Release of wolfBoot 2.4.0: Enhanced Secure Bootloader with wolfHSM Integration
The latest version of wolfBoot delivers expanded platform support, new features, and significant performance enhancements, reinforcing its role as the premier secure boot solution.

Key Enhancements:

• Integration with wolfHSM – Enables secure key management, seamless public key revocation, and post-quantum ML-DSA support.
• Enhanced Delta Updates – Improved base image detection for more reliable firmware updates.
• Expanded Hardware Support – Now compatible with NXP Layerscape LS1028A, with updates for ARMv7-M/ARMv8-M, x86-FSP, Xilinx UltraScale+, and Intel TigerLake.

• Performance Boost – New wolfCrypt assembly optimizations significantly reduce boot times across all ARM devices.

Post-Quantum Cryptography with wolfHSM
The firm’s wolfHSM now supports post-quantum cryptographic algorithms through wolfCrypt, ensuring long-term security against emerging quantum threats.

• ML-KEM – A key encapsulation mechanism for secure key establishment.
• ML-DSA – A post-quantum signature scheme, offering a secure alternative to ECDSA and RSA.
• LMS and XMSS – Stateful hash-based signature schemes ideal for firmware and software signing, with wolfHSM ensuring proper state management.

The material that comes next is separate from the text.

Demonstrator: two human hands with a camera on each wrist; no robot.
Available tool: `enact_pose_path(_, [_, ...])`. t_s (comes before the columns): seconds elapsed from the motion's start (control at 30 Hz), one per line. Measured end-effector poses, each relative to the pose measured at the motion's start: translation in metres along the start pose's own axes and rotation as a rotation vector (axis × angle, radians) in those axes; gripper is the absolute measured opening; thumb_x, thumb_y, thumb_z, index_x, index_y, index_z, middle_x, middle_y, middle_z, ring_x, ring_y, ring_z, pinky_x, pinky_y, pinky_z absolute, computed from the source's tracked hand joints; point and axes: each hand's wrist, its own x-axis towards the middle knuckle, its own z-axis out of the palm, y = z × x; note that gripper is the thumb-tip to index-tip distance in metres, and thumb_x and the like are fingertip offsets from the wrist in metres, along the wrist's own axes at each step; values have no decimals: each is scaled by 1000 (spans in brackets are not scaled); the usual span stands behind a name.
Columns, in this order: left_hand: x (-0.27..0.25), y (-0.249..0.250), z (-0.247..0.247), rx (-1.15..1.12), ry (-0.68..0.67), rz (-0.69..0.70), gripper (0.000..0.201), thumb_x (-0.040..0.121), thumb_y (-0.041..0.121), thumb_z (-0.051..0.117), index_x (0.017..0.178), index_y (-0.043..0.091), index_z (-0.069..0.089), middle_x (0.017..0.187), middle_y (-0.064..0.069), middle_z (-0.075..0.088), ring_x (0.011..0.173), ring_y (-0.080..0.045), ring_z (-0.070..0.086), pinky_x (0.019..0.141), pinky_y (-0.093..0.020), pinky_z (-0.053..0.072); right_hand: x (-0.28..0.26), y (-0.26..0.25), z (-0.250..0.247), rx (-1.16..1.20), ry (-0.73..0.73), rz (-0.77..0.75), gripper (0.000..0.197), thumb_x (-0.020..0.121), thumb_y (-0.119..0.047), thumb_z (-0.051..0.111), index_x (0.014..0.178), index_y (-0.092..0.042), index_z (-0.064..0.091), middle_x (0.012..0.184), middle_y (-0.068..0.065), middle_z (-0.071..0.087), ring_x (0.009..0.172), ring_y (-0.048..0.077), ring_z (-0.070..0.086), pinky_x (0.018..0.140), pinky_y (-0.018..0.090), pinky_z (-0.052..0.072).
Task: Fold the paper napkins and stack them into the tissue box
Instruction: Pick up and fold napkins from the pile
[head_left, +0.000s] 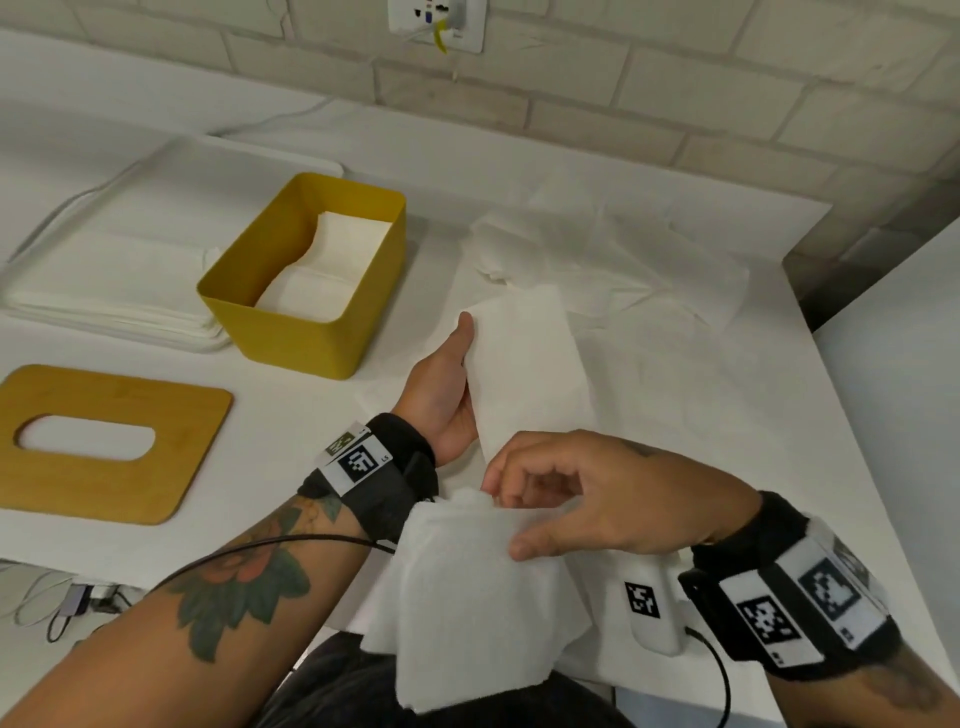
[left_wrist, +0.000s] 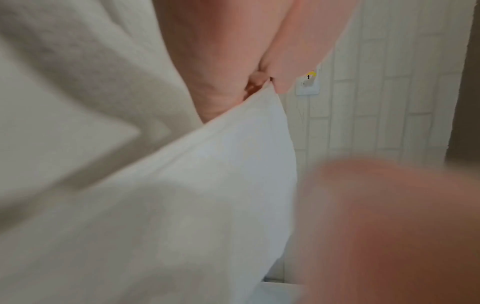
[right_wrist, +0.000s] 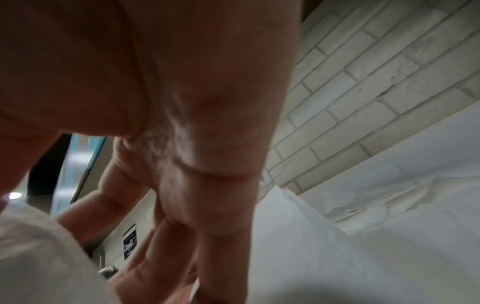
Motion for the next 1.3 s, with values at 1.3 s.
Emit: enact_pose_path(1.3, [0, 12, 15, 174, -76, 194, 39, 105, 35, 53, 130, 7, 63, 117, -13, 75, 110, -32, 72, 96, -48, 57, 18, 53, -19, 306, 613, 247, 23, 84, -30, 82, 101, -15, 78, 91, -5, 79, 86, 11, 75, 79, 27, 58])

By integrating post-quantum algorithms, the company empowers developers with cutting-edge cryptography without requiring deep expertise in post-quantum security.

Live Demonstrations
Attendees can experience wolfSSL’s security solutions firsthand through 4 live demos:

• Demo 1: NXP / Infineon – TLS, MQTT, SSH, TPM, and wolfBoot on NXP FRDM-MCX platforms.
• Demo 2: STMicro – Cryptographic benchmarks on ST32MP257F with OpenSTLinux.
• Demo 3: Intel / Curtiss-Wright / SysGo – Secure boot with Curtiss-Wright’s Intel RaptorLake VPX Card and SysGo PikeOS.
• Demo 4: Winbond – Post-quantum LMS firmware signing using Winbond W77Q Secure Flash Memory.